Delhi
A city of a thousand histories — Mughal, colonial, and modern — all occupying the same chaotic, magnificent space.
"In Delhi, every alley holds a dynasty. Every crumbling wall is the remnant of something that once mattered enormously — and the city keeps building over itself rather than around its past."
— Personal notes, Old DelhiChandni Chowk and the city Shahjahanabad built
Old Delhi — Shahjahanabad, as it was when the Mughal emperor Shah Jahan built it in the seventeenth century — is the most overwhelming kilometre of city I have ever walked through. Chandni Chowk, the great bazaar street, runs from the Red Fort to the Fatehpuri Mosque, and every branch alley specialises in something: one street for silver, one for spices, one for bridal garments, one for the most extraordinary parathas you will ever eat at six in the morning.
The Jama Masjid, India's largest mosque, rises above all of this on a small hill and from its minaret — accessible by a narrow spiral staircase for a fee — you can see the entire old city spread out below, the rooftop water tanks and television aerials and kite strings forming a texture that is, from this height, unexpectedly beautiful.

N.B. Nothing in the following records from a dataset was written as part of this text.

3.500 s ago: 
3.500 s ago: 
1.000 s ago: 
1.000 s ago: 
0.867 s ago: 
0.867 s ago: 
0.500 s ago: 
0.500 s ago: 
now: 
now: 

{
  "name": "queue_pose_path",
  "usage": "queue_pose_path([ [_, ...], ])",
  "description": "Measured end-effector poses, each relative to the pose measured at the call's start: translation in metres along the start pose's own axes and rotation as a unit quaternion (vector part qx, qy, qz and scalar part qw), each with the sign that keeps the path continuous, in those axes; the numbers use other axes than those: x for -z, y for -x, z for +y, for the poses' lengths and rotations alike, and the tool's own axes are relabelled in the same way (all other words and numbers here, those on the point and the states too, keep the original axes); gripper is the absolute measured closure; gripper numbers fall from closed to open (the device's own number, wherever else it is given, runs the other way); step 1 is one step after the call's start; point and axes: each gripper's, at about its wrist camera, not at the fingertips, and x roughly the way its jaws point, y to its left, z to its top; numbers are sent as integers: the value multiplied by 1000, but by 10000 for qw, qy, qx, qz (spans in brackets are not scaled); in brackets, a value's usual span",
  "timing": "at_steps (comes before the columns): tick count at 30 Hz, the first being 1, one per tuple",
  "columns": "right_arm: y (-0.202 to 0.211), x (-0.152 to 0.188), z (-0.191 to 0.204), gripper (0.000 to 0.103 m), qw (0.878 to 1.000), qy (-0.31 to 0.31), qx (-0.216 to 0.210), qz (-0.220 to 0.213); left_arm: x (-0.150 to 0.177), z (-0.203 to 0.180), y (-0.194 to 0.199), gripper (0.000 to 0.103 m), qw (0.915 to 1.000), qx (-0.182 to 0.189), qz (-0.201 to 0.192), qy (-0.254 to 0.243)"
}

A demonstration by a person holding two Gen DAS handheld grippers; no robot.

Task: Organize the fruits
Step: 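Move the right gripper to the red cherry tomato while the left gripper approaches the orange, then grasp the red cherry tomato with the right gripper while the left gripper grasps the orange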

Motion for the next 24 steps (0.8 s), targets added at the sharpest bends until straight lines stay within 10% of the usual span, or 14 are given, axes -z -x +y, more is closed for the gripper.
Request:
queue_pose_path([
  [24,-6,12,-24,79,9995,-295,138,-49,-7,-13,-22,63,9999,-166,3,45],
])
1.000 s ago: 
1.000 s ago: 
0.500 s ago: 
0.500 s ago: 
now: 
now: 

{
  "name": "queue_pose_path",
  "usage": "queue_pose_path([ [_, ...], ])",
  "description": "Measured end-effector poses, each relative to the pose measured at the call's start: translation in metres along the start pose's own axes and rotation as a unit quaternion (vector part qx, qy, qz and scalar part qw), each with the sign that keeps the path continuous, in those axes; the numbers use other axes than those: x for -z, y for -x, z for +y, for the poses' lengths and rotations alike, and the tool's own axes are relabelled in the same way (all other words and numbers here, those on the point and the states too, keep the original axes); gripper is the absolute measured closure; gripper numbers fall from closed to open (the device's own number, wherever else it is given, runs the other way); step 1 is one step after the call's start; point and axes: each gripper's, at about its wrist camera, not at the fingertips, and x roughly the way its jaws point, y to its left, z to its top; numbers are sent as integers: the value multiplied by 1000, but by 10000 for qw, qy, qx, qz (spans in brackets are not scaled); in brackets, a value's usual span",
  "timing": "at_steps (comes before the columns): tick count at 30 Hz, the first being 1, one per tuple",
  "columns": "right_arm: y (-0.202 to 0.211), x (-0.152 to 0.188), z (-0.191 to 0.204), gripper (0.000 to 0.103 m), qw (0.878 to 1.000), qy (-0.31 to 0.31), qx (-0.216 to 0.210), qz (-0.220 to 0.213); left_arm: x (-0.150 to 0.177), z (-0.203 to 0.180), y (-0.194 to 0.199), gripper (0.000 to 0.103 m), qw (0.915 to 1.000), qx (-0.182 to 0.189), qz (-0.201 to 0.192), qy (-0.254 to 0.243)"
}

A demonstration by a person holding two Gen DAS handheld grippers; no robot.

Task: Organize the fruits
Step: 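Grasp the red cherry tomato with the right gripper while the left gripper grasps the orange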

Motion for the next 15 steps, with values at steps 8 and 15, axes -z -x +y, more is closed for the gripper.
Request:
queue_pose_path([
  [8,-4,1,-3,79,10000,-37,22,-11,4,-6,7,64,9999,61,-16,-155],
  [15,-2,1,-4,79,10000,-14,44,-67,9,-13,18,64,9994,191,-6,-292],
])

Lutyens and the grammar of empire
Edwin Lutyens designed New Delhi as a statement of permanence — wide boulevards, Palladian government buildings, carefully spaced bungalows for the Indian Civil Service. The British departed six years after the project was completed, which gives the whole enterprise a particular irony. What remains is a city district of unusual spaciousness and architectural coherence, with Rajpath (now Kartavya Path) running from India Gate to Rashtrapati Bhavan as an axis of civic grandeur that few capital cities anywhere in the world can match.
Humayun's Tomb, built in 1570, is the building that Lutyens studied before designing his own work — and standing in front of it, you understand why. The proportions are perfect. The red sandstone and white marble, the formal Persian garden, the central dome that floats above its platform: it is everything that the Taj Mahal would perfect a century later, but without the crowds.
"Delhi does not ask you to love it. It simply presents itself — seven cities on top of each other, all still somehow functioning — and lets you draw your own conclusions."